6. Storage media Life Management
The big data storage system has thousands of disks, which may include FC, SAS, and SATA disks, as well as ssd solid state disks, tapes, and other storage media. With such a large number of storage media, the probability of one or two disks being damaged every day is very high. Uncontrollable faults will affect front-end big data applications. The life cycle of the storage media is standard. Therefore, you can manage the life cycle of the storage media, make appropriate adjustments based on the actual environment, and analyze and predict faults based on the running status of the storage media.

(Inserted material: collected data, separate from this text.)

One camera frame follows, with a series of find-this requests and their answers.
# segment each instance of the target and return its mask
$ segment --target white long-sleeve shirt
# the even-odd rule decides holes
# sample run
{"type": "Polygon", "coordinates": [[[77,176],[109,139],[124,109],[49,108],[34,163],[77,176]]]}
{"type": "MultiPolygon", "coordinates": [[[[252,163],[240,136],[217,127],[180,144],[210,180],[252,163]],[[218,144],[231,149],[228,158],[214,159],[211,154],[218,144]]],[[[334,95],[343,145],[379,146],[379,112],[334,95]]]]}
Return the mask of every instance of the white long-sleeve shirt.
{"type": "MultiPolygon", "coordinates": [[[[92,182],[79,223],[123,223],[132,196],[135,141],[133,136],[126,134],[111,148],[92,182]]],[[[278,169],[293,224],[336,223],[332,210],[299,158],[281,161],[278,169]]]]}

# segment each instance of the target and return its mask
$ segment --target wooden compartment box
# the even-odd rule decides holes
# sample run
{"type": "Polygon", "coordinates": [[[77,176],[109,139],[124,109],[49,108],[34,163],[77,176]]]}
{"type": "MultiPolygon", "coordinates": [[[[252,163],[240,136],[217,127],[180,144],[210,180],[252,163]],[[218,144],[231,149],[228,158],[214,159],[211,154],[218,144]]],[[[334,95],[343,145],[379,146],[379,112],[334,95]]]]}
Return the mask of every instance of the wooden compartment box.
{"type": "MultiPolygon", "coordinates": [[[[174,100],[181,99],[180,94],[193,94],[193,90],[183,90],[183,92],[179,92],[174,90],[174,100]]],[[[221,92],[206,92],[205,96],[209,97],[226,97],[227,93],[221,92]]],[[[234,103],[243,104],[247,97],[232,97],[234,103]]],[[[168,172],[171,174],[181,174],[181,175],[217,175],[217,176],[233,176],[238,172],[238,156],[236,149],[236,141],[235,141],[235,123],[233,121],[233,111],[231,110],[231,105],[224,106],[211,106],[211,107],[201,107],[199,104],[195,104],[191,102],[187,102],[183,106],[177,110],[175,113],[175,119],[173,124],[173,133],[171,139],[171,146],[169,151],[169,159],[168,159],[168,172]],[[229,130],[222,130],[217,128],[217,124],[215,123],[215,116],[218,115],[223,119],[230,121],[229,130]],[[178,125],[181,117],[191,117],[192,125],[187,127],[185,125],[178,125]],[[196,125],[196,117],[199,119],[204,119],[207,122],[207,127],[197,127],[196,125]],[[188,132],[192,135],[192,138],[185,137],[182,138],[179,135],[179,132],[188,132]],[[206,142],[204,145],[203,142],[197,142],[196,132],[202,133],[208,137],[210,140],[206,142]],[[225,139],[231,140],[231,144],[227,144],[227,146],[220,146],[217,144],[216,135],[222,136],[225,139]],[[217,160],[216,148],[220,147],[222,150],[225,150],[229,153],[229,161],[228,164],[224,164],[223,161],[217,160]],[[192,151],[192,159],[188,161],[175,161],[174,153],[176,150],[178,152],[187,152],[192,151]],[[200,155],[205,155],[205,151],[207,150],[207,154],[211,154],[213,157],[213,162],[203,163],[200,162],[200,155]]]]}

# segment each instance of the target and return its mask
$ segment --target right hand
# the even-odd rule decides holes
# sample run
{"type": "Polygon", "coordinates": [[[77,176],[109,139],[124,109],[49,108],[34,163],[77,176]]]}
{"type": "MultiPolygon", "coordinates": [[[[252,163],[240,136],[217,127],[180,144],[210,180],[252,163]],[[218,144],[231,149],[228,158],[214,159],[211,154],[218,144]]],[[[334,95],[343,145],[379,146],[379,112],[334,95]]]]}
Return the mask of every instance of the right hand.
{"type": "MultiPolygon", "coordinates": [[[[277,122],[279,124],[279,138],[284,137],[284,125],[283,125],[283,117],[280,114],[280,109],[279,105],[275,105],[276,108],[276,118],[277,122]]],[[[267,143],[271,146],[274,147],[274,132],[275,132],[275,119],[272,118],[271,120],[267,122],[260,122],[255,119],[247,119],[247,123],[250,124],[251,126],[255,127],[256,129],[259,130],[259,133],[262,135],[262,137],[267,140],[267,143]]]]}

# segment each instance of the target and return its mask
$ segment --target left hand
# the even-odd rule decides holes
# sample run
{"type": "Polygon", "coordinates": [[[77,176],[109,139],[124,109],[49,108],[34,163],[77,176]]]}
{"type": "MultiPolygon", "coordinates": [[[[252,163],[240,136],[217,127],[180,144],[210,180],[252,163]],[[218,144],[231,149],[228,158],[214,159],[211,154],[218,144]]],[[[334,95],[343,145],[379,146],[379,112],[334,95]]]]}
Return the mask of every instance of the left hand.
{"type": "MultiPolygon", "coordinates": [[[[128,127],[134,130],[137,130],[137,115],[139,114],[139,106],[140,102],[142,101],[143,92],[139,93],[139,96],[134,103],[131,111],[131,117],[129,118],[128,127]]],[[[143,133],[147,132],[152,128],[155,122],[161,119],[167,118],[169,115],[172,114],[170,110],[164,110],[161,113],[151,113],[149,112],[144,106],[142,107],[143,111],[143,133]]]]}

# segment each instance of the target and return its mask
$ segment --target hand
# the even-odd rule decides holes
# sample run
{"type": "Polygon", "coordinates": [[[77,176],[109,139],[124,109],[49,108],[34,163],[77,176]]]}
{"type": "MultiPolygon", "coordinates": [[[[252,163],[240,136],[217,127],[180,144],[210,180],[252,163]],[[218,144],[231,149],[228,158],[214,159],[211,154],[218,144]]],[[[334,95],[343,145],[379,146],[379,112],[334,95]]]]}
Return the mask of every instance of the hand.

When the storage media service life is approaching, or the failure is predicted to happen, the Administrator is notified to change the storage media and the system automatically reconstructs the data. In this way, the randomness of storage medium faults can be effectively reduced, fault manageability can be enhanced, and manual scheduling can be combined to reduce or avoid the impact of faults on big data applications.
7. Tape Storage
There have been always predictions that tape is dead, but unfortunately this prediction has not yet come true. Compared with disks, tape has the features and advantages of cost, life, and energy consumption. In addition, tape technology is also evolving. For example, the write speed of the new lto5 is 180 Mb/s, the uncompressed capacity is increased to 1.6 TB, ensuring that tapes are still the most suitable for long-term data archiving and storage. These features cannot be replaced by disks. The most typical use of tapes in big data is data archiving. For example, the long-term storage and green archive mentioned above will not be accessed. Another form is Hierarchical Storage of HSM, tape, disk, SSD, and memory to form level 4 storage. Data flows between different levels of storage media according to the degree of activity, to achieve high cost effectiveness. Data on tapes in HSM will be accessed, but the frequency and probability are very low. Because of the advantages and continuous development of tape, it may not only survive, but will win a new life in the big data era.